* TO DO *
All of the entries are to be printed exactly as they appear.

* AVAILABLE RECORDS *

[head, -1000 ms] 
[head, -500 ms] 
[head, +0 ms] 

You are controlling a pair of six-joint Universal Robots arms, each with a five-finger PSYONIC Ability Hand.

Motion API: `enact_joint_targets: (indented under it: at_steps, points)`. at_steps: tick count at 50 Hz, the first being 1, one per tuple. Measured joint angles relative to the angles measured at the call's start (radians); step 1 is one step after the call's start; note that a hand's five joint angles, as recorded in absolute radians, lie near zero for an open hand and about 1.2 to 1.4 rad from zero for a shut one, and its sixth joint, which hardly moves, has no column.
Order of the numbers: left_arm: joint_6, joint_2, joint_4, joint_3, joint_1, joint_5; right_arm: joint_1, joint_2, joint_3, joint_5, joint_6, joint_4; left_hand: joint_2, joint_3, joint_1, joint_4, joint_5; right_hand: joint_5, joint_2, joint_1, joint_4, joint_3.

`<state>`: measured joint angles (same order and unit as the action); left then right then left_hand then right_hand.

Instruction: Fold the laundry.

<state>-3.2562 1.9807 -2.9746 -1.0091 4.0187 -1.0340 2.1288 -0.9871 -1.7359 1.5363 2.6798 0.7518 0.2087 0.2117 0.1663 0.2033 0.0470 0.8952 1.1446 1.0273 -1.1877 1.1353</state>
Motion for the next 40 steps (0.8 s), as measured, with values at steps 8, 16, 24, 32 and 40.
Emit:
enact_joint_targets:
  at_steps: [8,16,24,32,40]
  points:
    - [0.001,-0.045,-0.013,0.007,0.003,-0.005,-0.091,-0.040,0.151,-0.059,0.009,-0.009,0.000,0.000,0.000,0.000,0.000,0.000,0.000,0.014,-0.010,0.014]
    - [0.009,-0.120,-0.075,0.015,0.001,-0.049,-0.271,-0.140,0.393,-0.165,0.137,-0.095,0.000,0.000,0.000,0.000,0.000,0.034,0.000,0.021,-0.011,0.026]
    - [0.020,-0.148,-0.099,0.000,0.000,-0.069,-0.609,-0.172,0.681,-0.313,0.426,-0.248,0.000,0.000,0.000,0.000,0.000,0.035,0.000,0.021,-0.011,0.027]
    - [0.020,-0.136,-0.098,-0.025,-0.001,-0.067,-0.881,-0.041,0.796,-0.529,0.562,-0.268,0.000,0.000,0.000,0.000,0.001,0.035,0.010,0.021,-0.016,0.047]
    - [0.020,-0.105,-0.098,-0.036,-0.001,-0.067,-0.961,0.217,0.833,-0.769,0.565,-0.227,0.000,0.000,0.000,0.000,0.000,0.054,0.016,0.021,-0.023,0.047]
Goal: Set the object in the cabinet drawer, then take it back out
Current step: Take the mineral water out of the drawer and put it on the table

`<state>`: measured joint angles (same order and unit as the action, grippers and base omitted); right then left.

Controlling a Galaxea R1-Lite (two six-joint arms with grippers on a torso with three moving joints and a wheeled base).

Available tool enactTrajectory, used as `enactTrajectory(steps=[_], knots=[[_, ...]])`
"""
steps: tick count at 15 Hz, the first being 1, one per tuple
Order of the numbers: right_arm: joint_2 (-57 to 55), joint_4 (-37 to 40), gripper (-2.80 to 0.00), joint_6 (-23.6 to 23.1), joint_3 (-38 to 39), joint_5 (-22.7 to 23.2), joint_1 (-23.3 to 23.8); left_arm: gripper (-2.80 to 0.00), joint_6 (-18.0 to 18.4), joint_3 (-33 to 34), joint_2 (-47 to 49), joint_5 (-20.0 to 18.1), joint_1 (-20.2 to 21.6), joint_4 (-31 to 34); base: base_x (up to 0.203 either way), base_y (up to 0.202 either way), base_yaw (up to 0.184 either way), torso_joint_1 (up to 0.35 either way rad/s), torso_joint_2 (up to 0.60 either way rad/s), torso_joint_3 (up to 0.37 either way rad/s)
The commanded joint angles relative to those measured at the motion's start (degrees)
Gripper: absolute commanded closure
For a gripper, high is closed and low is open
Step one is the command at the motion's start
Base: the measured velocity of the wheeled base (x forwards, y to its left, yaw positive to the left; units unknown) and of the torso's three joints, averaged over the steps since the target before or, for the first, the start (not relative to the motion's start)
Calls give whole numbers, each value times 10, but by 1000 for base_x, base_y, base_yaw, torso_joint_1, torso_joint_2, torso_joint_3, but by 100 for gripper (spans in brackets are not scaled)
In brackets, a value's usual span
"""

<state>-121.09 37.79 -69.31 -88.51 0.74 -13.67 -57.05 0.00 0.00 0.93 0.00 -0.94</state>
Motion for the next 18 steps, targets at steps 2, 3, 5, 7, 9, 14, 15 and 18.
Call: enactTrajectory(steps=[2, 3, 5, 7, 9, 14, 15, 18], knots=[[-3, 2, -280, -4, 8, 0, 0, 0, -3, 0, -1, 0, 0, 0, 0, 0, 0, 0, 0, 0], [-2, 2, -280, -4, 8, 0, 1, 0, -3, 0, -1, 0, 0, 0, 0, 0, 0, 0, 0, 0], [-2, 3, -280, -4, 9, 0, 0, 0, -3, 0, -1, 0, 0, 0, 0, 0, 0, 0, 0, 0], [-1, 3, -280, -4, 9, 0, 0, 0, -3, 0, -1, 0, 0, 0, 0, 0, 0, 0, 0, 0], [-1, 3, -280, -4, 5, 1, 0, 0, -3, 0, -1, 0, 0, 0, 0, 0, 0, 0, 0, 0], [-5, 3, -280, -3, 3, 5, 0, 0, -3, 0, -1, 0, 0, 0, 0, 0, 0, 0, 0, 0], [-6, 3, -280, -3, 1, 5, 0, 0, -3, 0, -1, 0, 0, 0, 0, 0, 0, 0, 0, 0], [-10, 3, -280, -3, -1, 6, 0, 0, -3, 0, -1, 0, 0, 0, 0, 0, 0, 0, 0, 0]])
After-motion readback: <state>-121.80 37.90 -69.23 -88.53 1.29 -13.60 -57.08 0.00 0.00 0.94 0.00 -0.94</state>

* RESULT *
[head, -1000 ms] 
[head, -500 ms] 
[head, +0 ms] 

You are controlling a pair of six-joint Universal Robots arms, each with a five-finger PSYONIC Ability Hand.

Motion API: `enact_joint_targets: (indented under it: at_steps, points)`. at_steps: tick count at 50 Hz, the first being 1, one per tuple. Measured joint angles relative to the angles measured at the call's start (radians); step 1 is one step after the call's start; note that a hand's five joint angles, as recorded in absolute radians, lie near zero for an open hand and about 1.2 to 1.4 rad from zero for a shut one, and its sixth joint, which hardly moves, has no column.
Order of the numbers: left_arm: joint_6, joint_2, joint_4, joint_3, joint_1, joint_5; right_arm: joint_1, joint_2, joint_3, joint_5, joint_6, joint_4; left_hand: joint_2, joint_3, joint_1, joint_4, joint_5; right_hand: joint_5, joint_2, joint_1, joint_4, joint_3.

`<state>`: measured joint angles (same order and unit as the action); left then right then left_hand then right_hand.

Instruction: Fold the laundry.

<state>-3.2562 1.9807 -2.9746 -1.0091 4.0187 -1.0340 2.1288 -0.9871 -1.7359 1.5363 2.6798 0.7518 0.2087 0.2117 0.1663 0.2033 0.0470 0.8952 1.1446 1.0273 -1.1877 1.1353</state>
Motion for the next 40 steps (0.8 s), as measured, with values at steps 8, 16, 24, 32 and 40.
Emit:
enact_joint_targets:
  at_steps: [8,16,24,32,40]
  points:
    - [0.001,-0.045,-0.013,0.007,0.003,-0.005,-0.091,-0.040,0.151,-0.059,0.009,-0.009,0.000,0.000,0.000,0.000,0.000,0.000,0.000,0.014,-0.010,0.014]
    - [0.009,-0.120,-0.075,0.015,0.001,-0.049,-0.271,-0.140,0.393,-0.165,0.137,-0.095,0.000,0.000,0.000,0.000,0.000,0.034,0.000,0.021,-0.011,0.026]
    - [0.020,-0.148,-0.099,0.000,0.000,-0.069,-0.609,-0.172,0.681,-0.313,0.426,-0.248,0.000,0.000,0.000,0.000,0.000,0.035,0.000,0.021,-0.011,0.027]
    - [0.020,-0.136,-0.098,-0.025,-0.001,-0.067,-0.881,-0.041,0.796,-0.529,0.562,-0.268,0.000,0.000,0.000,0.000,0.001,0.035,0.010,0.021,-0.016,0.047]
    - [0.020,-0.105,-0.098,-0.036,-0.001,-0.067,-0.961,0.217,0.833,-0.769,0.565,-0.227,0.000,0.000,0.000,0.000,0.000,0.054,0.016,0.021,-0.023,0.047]
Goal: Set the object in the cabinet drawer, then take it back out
Current step: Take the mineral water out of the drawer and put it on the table

`<state>`: measured joint angles (same order and unit as the action, grippers and base omitted); right then left.

Controlling a Galaxea R1-Lite (two six-joint arms with grippers on a torso with three moving joints and a wheeled base).

Available tool enactTrajectory, used as `enactTrajectory(steps=[_], knots=[[_, ...]])`
"""
steps: tick count at 15 Hz, the first being 1, one per tuple
Order of the numbers: right_arm: joint_2 (-57 to 55), joint_4 (-37 to 40), gripper (-2.80 to 0.00), joint_6 (-23.6 to 23.1), joint_3 (-38 to 39), joint_5 (-22.7 to 23.2), joint_1 (-23.3 to 23.8); left_arm: gripper (-2.80 to 0.00), joint_6 (-18.0 to 18.4), joint_3 (-33 to 34), joint_2 (-47 to 49), joint_5 (-20.0 to 18.1), joint_1 (-20.2 to 21.6), joint_4 (-31 to 34); base: base_x (up to 0.203 either way), base_y (up to 0.202 either way), base_yaw (up to 0.184 either way), torso_joint_1 (up to 0.35 either way rad/s), torso_joint_2 (up to 0.60 either way rad/s), torso_joint_3 (up to 0.37 either way rad/s)
The commanded joint angles relative to those measured at the motion's start (degrees)
Gripper: absolute commanded closure
For a gripper, high is closed and low is open
Step one is the command at the motion's start
Base: the measured velocity of the wheeled base (x forwards, y to its left, yaw positive to the left; units unknown) and of the torso's three joints, averaged over the steps since the target before or, for the first, the start (not relative to the motion's start)
Calls give whole numbers, each value times 10, but by 1000 for base_x, base_y, base_yaw, torso_joint_1, torso_joint_2, torso_joint_3, but by 100 for gripper (spans in brackets are not scaled)
In brackets, a value's usual span
"""

<state>-121.09 37.79 -69.31 -88.51 0.74 -13.67 -57.05 0.00 0.00 0.93 0.00 -0.94</state>
Motion for the next 18 steps, targets at steps 2, 3, 5, 7, 9, 14, 15 and 18.
Call: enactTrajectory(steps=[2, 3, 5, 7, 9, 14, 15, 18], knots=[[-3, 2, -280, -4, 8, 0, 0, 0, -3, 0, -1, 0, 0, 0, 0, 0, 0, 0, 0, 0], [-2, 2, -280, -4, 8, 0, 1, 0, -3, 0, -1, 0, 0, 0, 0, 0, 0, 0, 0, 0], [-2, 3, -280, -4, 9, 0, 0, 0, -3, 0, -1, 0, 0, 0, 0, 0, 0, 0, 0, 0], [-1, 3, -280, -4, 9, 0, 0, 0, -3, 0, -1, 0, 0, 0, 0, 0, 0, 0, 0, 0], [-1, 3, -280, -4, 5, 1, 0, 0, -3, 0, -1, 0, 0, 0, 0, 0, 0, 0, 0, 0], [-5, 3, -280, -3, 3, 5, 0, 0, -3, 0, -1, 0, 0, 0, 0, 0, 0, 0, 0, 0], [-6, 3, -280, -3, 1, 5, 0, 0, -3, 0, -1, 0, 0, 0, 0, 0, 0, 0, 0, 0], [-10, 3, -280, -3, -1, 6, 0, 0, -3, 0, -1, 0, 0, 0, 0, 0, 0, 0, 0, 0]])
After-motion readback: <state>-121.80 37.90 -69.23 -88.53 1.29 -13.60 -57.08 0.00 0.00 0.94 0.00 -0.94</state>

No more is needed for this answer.